As 3D Gaussian Splatting (3DGS) provides fast and high-quality novel view synthesis, it is a natural extension to deform a canonical 3DGS to multiple frames. However, previous works fail to accurately reconstruct dynamic scenes, especially 1) static parts moving along nearby dynamic parts, and 2) some dynamic areas are blurry. We attribute the failure to the wrong design of the deformation field, which is built as a coordinate-based function. This approach is problematic because 3DGS is a mixture of multiple fields centered at the Gaussians, not just a single coordinate-based framework. To resolve this problem, we define the deformation as a function of per-Gaussian embeddings and temporal embeddings. Moreover, we decompose deformations as coarse and fine deformations to model slow and fast movements, respectively. Also, we introduce an efficient training strategy for faster convergence and higher quality.

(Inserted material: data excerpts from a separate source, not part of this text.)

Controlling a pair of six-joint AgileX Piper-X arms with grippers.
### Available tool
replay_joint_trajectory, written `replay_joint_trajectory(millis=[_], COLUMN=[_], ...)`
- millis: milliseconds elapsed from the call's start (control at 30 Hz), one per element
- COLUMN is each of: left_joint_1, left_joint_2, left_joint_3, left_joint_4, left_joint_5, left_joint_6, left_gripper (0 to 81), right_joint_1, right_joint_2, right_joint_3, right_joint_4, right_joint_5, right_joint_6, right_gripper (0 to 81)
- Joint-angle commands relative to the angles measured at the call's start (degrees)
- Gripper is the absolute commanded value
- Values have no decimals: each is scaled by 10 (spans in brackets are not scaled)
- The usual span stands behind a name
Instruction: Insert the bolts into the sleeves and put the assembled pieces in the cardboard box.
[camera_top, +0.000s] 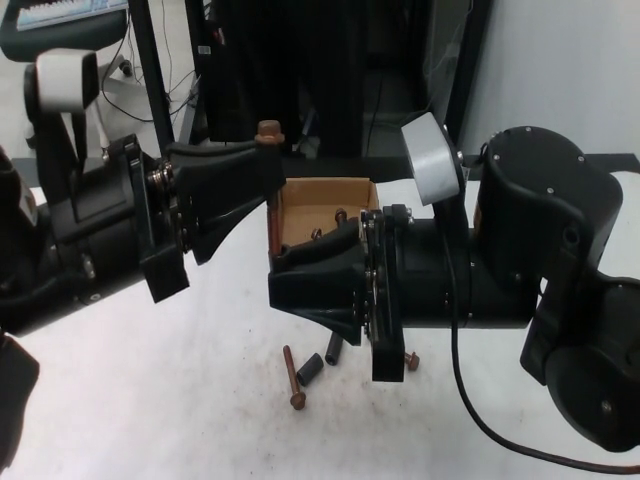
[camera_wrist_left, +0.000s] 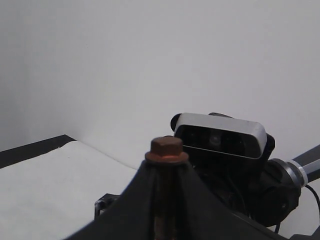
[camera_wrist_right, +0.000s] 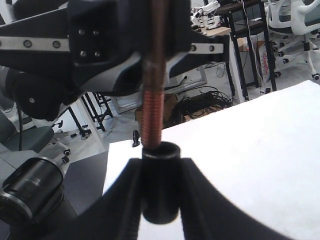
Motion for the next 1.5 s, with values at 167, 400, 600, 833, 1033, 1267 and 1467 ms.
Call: replay_joint_trajectory(millis=[167, 400, 600, 833, 1033, 1267, 1467], left_joint_1=[-1, -1, -1, -1, -1, -1, 13], left_joint_2=[-5, -5, -5, -5, -5, -5, -5], left_joint_3=[-2, -2, -2, -2, -2, -2, -2], left_joint_4=[7, 28, 28, 28, 28, 28, 28], left_joint_5=[1, 3, 17, 38, 56, 51, 51], left_joint_6=[2, 13, 13, 17, 0, -14, -13], left_gripper=[1, 1, 1, 15, 333, 509, 509], right_joint_1=[1, 15, 11, 6, 6, 5, 6], right_joint_2=[-4, -4, -4, -4, -4, -4, -4], right_joint_3=[-12, -12, -12, -12, -12, -12, -12], right_joint_4=[-14, -14, -14, -14, -14, -14, -14], right_joint_5=[-9, -9, -7, -7, -9, -9, -20], right_joint_6=[1, -1, -1, -1, -1, -1, -1], right_gripper=[8, 8, 8, 8, 8, 8, 8])
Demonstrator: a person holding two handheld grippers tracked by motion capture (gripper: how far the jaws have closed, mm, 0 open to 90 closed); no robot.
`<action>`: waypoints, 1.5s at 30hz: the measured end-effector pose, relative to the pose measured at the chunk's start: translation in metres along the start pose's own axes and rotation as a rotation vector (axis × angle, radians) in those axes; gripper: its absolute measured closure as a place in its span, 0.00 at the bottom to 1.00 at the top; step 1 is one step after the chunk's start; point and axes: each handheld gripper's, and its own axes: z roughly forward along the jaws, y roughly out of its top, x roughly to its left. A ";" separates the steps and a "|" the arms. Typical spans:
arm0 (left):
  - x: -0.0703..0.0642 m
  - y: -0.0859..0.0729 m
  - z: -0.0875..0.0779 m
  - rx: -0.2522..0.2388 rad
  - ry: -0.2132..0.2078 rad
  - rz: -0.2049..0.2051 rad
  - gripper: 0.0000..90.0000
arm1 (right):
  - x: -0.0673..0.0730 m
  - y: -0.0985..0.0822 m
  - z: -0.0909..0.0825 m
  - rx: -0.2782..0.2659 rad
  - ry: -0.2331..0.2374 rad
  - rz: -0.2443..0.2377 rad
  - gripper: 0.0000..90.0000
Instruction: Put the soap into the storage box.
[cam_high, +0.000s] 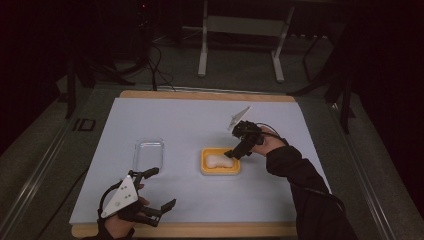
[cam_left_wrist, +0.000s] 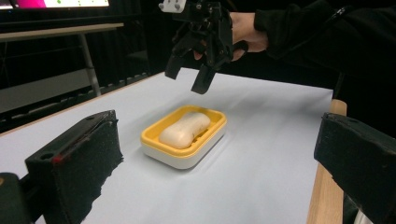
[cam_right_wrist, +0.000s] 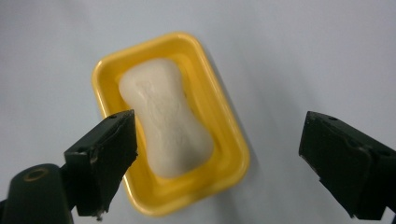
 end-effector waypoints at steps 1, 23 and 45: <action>0.000 0.000 0.000 0.000 -0.001 0.000 0.01 | 0.000 -0.002 -0.001 -0.002 -0.008 0.005 0.12; -0.001 0.000 0.000 0.001 -0.006 0.000 0.01 | 0.013 -0.046 -0.014 -0.070 -0.103 0.198 0.14; -0.001 0.000 0.000 0.002 -0.005 0.000 0.01 | 0.034 -0.098 -0.030 -0.161 -0.215 0.351 0.13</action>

由于三维高斯喷溅(3DGS)提供了快速且高质量的新视角合成,将标准的3DGS变形应用于多帧是一个自然的扩展。然而,以往的工作未能准确重建动态场景,特别是1) 静态部分沿着附近的动态部分移动,以及2) 一些动态区域模糊不清。我们将这一失败归因于变形场设计错误,该设计构建为基于坐标的函数。这种方法存在问题,因为3DGS是多个以高斯为中心的场的混合,而不仅仅是一个基于单一坐标的框架。为了解决这个问题,我们将变形定义为每个高斯嵌入和时间嵌入的函数。此外,我们将变形分解为粗变形和细变形,分别模拟慢速和快速运动。同时,我们引入了一种高效的训练策略,以实现更快的收敛和更高的质量。